● What is needed
Look for "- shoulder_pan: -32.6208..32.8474" in the listing below, then copy exactly the line it appears in and all lines after it to the end, and nothing more.

╭──

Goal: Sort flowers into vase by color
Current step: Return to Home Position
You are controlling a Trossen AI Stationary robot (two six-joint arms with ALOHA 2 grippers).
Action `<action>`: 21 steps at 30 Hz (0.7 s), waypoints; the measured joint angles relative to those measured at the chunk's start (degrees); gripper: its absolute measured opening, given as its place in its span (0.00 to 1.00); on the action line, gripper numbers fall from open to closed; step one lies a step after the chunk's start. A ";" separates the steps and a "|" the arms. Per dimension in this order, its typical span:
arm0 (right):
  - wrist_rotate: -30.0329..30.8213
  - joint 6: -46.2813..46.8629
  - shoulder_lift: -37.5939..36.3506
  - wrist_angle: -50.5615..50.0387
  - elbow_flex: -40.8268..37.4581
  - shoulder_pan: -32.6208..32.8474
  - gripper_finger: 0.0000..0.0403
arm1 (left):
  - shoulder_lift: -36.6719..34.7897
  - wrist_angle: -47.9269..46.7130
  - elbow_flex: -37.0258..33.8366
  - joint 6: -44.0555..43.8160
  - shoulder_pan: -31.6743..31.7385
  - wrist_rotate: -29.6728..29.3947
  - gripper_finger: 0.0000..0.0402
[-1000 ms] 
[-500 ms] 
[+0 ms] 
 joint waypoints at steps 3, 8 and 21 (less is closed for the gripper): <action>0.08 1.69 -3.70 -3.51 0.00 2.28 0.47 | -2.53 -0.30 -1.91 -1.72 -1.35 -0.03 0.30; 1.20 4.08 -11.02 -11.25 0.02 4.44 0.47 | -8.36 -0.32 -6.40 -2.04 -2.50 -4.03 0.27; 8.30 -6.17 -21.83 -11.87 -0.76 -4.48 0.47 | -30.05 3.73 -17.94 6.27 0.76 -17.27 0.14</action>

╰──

● Finished exercise
  - shoulder_pan: -32.6208..32.8474
  - gripper_finger: 0.0000..0.0403
arm1 (left):
  - shoulder_lift: -36.6719..34.7897
  - wrist_angle: -47.9269..46.7130
  - elbow_flex: -37.0258..33.8366
  - joint 6: -44.0555..43.8160
  - shoulder_pan: -31.6743..31.7385
  - wrist_rotate: -29.6728..29.3947
  - gripper_finger: 0.0000..0.0402
[-1000 ms] 
[-500 ms] 
[+0 ms] 
 joint waypoints at steps 3, 8 and 21 (less is closed for the gripper): <action>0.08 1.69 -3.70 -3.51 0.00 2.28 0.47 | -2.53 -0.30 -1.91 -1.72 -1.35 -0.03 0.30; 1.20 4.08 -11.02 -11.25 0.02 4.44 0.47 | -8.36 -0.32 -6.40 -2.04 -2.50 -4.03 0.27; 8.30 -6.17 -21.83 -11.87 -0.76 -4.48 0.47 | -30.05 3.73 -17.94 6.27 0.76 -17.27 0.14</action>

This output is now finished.